**Your instructions**
Once the line with "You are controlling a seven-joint" is found in the entries below, print it and each following line exactly, stopping after the line with "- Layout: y"; print nothing else.
=== Begin Enclosure ===
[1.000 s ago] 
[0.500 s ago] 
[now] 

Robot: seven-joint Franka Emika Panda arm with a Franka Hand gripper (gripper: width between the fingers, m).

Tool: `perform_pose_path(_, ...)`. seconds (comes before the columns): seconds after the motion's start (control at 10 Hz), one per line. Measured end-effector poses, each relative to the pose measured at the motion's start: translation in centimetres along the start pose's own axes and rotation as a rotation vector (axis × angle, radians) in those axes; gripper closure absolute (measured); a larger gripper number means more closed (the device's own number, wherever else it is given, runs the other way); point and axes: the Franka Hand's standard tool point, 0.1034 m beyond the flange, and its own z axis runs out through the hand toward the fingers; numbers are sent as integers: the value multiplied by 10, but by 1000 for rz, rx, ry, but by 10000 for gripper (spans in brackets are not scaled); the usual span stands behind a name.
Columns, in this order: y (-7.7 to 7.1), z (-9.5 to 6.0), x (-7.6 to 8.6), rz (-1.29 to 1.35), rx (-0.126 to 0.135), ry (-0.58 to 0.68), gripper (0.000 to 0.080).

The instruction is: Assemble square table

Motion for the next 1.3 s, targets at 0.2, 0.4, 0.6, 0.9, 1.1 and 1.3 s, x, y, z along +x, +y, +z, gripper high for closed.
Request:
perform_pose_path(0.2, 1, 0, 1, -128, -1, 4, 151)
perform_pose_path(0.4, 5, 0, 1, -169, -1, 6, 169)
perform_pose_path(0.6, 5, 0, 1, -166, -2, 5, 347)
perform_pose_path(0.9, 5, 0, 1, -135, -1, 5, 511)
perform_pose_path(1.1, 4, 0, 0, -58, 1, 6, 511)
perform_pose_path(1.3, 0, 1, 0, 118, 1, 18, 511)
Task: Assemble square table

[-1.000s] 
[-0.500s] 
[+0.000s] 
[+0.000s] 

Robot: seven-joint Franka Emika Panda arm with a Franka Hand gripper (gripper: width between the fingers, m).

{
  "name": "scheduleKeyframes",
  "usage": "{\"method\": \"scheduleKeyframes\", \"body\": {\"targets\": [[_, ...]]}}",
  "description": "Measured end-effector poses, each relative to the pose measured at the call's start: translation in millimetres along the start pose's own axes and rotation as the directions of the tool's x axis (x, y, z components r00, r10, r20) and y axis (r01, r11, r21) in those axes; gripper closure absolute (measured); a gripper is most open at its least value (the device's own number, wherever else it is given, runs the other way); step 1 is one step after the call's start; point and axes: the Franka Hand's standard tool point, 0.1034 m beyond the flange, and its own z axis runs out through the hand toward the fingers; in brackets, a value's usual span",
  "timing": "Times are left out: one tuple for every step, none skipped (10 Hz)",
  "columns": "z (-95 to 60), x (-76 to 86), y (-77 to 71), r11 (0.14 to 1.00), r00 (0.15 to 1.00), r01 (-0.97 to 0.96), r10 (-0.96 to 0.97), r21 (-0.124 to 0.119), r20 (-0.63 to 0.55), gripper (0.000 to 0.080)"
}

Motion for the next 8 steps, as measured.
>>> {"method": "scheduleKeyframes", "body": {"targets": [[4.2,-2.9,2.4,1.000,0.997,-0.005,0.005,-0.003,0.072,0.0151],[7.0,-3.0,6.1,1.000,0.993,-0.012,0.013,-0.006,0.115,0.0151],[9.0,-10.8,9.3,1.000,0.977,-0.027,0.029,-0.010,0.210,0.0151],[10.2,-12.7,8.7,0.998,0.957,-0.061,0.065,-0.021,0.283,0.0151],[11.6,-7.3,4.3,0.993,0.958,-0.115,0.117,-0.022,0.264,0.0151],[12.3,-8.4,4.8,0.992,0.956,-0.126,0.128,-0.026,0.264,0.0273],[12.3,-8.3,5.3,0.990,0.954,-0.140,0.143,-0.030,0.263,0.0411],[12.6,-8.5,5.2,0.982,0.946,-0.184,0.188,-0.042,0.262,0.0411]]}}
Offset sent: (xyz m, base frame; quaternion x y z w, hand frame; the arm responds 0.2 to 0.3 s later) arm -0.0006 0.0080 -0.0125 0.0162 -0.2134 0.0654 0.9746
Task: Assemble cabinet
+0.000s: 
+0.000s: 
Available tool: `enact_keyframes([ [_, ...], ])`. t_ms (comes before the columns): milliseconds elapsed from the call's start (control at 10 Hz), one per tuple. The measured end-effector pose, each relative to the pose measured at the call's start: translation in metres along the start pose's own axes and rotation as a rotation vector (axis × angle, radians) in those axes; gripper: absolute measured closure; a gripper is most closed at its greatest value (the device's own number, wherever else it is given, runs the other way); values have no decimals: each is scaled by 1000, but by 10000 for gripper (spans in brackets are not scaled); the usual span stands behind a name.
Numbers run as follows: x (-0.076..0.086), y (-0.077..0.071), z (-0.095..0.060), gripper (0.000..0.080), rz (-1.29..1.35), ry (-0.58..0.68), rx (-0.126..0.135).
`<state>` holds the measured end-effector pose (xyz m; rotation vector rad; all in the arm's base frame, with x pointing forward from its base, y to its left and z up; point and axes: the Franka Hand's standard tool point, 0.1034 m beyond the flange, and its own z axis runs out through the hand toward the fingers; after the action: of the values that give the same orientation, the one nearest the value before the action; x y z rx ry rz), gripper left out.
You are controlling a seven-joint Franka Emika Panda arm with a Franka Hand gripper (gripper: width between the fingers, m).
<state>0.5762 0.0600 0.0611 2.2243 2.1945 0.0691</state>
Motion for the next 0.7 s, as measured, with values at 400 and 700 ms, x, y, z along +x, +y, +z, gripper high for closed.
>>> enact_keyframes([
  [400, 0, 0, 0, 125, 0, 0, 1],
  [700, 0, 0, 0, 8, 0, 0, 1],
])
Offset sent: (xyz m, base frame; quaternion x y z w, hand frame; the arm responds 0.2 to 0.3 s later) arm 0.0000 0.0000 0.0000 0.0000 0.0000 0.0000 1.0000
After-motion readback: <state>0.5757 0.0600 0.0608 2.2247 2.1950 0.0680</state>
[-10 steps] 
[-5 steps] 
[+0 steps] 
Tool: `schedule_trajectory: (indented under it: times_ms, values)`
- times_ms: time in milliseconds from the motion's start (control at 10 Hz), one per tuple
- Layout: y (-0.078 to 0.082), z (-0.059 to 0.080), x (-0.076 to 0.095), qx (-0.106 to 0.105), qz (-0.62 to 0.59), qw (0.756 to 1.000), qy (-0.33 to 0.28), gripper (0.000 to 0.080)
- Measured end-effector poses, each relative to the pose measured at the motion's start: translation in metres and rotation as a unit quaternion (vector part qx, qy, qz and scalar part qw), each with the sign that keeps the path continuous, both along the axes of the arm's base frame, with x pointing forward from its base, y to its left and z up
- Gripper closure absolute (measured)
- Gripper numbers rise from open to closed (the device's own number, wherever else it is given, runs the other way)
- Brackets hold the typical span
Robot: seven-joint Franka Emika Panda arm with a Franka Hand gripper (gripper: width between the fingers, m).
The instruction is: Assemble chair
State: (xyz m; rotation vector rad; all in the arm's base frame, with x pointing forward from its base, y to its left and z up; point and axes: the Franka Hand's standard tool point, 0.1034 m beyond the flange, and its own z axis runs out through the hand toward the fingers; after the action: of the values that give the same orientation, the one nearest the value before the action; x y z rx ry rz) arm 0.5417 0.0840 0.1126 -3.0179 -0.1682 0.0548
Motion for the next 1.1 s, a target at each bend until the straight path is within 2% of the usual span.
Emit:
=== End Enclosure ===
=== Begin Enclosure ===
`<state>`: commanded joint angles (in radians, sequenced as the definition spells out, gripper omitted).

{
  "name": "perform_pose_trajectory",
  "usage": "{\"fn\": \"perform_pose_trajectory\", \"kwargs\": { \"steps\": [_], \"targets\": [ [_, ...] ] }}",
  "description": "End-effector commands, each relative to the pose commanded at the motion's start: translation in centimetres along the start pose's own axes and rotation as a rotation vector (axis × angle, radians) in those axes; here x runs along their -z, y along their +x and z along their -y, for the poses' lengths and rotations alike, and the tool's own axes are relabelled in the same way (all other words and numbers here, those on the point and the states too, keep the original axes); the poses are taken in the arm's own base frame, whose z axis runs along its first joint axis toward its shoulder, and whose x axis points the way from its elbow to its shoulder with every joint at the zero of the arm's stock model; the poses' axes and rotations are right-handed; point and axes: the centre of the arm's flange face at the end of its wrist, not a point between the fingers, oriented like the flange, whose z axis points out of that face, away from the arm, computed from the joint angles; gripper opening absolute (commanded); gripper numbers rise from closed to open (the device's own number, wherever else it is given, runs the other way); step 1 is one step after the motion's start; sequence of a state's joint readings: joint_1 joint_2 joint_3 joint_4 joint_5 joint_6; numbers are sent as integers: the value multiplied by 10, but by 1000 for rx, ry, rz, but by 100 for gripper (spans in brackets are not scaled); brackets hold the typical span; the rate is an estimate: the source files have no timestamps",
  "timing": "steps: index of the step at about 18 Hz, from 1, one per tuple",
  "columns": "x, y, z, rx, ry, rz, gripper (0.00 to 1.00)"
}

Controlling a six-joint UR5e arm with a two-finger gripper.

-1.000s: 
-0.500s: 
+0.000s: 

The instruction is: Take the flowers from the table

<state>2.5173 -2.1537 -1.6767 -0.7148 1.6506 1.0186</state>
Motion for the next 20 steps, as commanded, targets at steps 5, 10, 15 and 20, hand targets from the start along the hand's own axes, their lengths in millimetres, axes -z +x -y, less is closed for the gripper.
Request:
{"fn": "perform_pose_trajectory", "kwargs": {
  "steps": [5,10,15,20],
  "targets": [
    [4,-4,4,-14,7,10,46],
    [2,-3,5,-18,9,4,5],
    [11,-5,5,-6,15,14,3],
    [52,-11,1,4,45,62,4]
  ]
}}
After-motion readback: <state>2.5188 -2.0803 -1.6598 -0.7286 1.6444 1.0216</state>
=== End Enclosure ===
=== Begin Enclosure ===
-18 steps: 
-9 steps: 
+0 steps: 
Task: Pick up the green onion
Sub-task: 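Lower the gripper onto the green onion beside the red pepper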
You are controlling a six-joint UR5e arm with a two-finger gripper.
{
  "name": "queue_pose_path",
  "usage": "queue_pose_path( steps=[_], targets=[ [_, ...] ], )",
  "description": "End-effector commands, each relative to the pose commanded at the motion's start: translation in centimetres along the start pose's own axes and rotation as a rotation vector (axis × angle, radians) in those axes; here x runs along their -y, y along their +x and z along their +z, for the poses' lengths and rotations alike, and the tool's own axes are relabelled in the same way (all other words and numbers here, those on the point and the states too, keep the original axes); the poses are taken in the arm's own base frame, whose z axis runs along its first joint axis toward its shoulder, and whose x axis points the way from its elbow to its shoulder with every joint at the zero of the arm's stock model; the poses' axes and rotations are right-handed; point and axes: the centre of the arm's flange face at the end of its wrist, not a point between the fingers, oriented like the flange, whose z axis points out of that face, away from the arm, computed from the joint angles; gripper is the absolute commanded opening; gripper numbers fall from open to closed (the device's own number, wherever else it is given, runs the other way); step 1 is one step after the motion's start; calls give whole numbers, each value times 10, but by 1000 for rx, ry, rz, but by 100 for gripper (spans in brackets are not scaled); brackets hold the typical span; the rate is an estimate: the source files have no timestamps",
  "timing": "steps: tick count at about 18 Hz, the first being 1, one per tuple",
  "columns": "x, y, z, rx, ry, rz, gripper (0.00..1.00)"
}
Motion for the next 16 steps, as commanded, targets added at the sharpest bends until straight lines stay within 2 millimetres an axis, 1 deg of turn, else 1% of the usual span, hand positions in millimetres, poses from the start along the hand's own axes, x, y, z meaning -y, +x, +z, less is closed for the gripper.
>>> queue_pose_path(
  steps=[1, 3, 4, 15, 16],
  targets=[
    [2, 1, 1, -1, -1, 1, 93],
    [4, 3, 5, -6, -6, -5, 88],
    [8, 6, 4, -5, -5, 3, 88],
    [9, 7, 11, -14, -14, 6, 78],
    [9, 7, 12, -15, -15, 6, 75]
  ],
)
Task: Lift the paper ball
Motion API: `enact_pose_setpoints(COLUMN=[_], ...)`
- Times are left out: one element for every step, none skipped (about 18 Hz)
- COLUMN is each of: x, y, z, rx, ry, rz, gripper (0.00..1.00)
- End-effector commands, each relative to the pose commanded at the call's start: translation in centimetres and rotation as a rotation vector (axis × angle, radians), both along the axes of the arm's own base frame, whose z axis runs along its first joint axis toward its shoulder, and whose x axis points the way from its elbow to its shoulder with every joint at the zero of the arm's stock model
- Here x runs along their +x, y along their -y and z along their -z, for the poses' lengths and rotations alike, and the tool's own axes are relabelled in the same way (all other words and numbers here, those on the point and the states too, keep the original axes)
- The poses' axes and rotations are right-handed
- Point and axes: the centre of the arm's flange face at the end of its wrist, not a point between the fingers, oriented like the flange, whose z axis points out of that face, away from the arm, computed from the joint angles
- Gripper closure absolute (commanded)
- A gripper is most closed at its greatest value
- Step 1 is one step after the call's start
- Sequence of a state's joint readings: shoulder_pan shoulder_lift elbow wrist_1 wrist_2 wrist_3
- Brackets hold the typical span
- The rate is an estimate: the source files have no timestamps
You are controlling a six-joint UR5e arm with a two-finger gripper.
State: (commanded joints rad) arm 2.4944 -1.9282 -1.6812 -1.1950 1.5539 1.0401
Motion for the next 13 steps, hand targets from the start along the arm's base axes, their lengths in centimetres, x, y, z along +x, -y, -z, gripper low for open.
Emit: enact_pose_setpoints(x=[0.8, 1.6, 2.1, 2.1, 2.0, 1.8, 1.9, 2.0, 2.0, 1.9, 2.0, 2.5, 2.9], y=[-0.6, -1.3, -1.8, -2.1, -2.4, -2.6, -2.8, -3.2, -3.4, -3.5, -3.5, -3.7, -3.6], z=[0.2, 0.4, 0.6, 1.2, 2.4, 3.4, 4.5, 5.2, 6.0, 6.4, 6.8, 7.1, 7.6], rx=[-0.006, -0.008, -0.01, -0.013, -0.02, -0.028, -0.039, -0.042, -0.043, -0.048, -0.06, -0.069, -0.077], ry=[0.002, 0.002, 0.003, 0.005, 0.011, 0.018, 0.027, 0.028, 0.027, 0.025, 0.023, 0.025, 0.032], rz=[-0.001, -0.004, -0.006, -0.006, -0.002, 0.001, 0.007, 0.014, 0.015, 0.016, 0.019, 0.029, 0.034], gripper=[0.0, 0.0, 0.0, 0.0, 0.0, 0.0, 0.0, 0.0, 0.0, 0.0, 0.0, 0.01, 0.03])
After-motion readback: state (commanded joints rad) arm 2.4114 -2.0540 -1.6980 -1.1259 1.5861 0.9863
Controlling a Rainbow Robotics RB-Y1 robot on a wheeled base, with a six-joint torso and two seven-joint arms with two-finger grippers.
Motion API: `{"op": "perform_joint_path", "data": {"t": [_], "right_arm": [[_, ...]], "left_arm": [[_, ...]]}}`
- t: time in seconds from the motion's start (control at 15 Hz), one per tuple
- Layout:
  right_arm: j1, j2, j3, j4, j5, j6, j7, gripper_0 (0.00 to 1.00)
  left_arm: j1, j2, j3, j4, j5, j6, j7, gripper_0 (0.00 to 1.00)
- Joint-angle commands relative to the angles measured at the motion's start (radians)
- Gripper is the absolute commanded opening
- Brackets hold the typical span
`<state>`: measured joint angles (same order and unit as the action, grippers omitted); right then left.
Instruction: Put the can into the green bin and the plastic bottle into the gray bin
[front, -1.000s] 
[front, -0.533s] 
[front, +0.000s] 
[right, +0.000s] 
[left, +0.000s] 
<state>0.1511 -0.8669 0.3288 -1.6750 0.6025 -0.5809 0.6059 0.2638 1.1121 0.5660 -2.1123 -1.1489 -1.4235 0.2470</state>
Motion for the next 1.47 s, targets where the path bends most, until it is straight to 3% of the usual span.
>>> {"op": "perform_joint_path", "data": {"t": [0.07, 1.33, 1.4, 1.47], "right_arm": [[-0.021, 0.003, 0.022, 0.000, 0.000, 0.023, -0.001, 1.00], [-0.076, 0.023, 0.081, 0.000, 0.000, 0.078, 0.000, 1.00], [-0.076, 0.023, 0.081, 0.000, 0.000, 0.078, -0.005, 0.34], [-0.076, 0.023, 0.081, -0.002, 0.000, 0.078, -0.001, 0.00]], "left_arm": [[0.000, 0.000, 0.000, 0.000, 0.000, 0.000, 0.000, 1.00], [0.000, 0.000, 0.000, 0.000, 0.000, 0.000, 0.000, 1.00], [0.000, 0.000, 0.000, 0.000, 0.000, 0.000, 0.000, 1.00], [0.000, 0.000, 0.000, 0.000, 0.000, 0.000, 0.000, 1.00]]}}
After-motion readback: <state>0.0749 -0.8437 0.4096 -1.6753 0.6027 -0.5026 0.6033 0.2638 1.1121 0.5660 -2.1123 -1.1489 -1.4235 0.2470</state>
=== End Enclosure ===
**Result below**
You are controlling a seven-joint Franka Emika Panda arm with a Franka Hand gripper (gripper: width between the fingers, m).
<state>0.5762 0.0600 0.0611 2.2243 2.1945 0.0691</state>
Motion for the next 0.7 s, as measured, with values at 400 and 700 ms, x, y, z along +x, +y, +z, gripper high for closed.
>>> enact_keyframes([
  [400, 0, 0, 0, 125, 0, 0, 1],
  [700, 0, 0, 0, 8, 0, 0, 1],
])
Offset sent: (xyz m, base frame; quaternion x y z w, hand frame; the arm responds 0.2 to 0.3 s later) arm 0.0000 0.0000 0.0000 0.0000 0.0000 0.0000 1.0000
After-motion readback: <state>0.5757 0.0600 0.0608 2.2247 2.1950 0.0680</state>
[-10 steps] 
[-5 steps] 
[+0 steps] 
Tool: `schedule_trajectory: (indented under it: times_ms, values)`
- times_ms: time in milliseconds from the motion's start (control at 10 Hz), one per tuple
- Layout: y (-0.078 to 0.082), z (-0.059 to 0.080), x (-0.076 to 0.095), qx (-0.106 to 0.105), qz (-0.62 to 0.59), qw (0.756 to 1.000), qy (-0.33 to 0.28), gripper (0.000 to 0.080)

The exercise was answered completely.